Use Azure blob storage and the Azure Content Delivery Network to reduce the load on the application. Consider storing static or relatively static public content, such as images, resources, scripts, and style sheets, in blob storage. This approach relieves the application of the load caused by dynamically generating this content for each request. Additionally, consider using the Content Delivery Network to cache this content and deliver it to clients. Using the Content Delivery Network can improve performance at the client because the content is delivered from the geographically closest datacenter that contains a Content Delivery Network cache. For more information, see the Content Delivery Network Guidance.
Optimize and tune SQL queries and indexes. Some T-SQL statements or constructs may have an adverse effect on performance that can be reduced by optimizing the code in a stored procedure. For example, avoid converting datetime types to a varchar before comparing with a datetime literal value. Use date/time comparison functions instead. Lack of appropriate indexes can also slow query execution. If you use an object/relational mapping framework, understand how it works and how it may affect performance of the data access layer. For more information, see Query Tuning.
Consider denormalizing data. Data normalization helps to avoid duplication and inconsistency. However, maintaining multiple indexes, checking for referential integrity, performing multiple accesses to small chunks of data, and joining tables to reassemble the data imposes an overhead that can affect performance. Consider if some additional storage volume and duplication is acceptable in order to reduce the load on the data store. Also consider if the application itself (which is typically easier to scale) can be relied on to take over tasks such as managing referential integrity in order to reduce the load on the data store. For more information, see Data partitioning guidance.
Review the performance antipatterns. See Performance antipatterns for cloud applications for common practices that are likely to cause scalability problems when an application is under pressure.
Use asynchronous calls. Use asynchronous code wherever possible when accessing resources or services that may be limited by I/O or network bandwidth, or that have a noticeable latency, in order to avoid locking the calling thread.
Avoid locking resources, and use an optimistic approach instead. Never lock access to resources such as storage or other services that have noticeable latency, because this is a primary cause of poor performance. Always use optimistic approaches to managing concurrent operations, such as writing to storage. Use features of the storage layer to manage conflicts. In distributed applications, data may be only eventually consistent.

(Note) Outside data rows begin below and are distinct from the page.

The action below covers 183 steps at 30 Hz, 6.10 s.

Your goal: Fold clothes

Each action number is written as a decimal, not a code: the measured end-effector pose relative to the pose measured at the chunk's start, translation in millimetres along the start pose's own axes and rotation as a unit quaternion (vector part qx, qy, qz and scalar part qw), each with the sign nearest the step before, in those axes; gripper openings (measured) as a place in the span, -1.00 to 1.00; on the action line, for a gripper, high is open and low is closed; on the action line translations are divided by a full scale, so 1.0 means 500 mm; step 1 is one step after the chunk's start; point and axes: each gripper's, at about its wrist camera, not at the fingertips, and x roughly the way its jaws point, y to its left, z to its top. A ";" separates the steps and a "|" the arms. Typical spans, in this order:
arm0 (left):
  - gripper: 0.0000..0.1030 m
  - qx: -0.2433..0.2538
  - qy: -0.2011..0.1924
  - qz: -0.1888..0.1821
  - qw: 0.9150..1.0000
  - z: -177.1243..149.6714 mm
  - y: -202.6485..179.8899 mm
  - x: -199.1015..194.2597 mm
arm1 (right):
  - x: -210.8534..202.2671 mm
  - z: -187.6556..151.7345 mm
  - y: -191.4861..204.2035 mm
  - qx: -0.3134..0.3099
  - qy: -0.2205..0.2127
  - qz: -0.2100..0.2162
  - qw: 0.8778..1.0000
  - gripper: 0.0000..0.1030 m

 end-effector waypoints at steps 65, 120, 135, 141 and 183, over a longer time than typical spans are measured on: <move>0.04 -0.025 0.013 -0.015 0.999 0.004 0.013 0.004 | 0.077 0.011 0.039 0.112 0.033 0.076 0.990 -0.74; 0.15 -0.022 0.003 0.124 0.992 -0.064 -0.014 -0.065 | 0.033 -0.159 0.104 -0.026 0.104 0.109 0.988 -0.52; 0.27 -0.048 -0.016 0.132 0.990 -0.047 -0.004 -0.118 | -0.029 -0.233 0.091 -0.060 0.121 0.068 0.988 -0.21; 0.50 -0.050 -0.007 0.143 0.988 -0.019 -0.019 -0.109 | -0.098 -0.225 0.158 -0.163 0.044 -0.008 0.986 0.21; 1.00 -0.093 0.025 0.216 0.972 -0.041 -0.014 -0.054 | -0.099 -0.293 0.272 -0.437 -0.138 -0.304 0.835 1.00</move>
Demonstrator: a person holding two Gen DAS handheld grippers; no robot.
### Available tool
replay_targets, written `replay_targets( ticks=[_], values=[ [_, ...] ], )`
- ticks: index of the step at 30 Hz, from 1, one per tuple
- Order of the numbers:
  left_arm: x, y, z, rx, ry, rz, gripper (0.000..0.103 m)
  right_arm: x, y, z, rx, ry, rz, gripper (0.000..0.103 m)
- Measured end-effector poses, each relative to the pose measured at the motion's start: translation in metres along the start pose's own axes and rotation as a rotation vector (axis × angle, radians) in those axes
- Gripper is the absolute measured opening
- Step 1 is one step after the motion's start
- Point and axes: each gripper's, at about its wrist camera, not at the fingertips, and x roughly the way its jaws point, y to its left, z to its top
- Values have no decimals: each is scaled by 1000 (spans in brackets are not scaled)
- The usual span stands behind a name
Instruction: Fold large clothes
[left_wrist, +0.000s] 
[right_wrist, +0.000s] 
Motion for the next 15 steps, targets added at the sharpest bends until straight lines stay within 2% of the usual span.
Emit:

Compress highly compressible data over high latency, low bandwidth networks. In the majority of cases in a web application, the largest volume of data generated by the application and passed over the network is HTTP responses to client requests. HTTP compression can reduce this considerably, especially for static content. This can reduce cost as well as reducing the load on the network, though compressing dynamic content does apply a fractionally higher load on the server. In other, more generalized environments, data compression can reduce the volume of data transmitted and minimize transfer time and costs, but the compression and decompression processes incur overhead. As such, compression should only be used when there is a demonstrable gain in performance. Other serialization methods, such as JSON or binary encodings, may reduce the payload size while having less impact on performance, whereas XML is likely to increase it.
Minimize the time that connections and resources are in use. Maintain connections and resources only for as long as you need to use them. For example, open connections as late as possible, and allow them to be returned to the connection pool as soon as possible. Acquire resources as late as possible, and dispose of them as soon as possible.
Minimize the number of connections required. Service connections absorb resources. Limit the number that are required and ensure that existing connections are reused whenever possible. For example, after performing authentication, use impersonation where appropriate to run code as a specific identity. This can help to make best use of the connection pool by reusing connections.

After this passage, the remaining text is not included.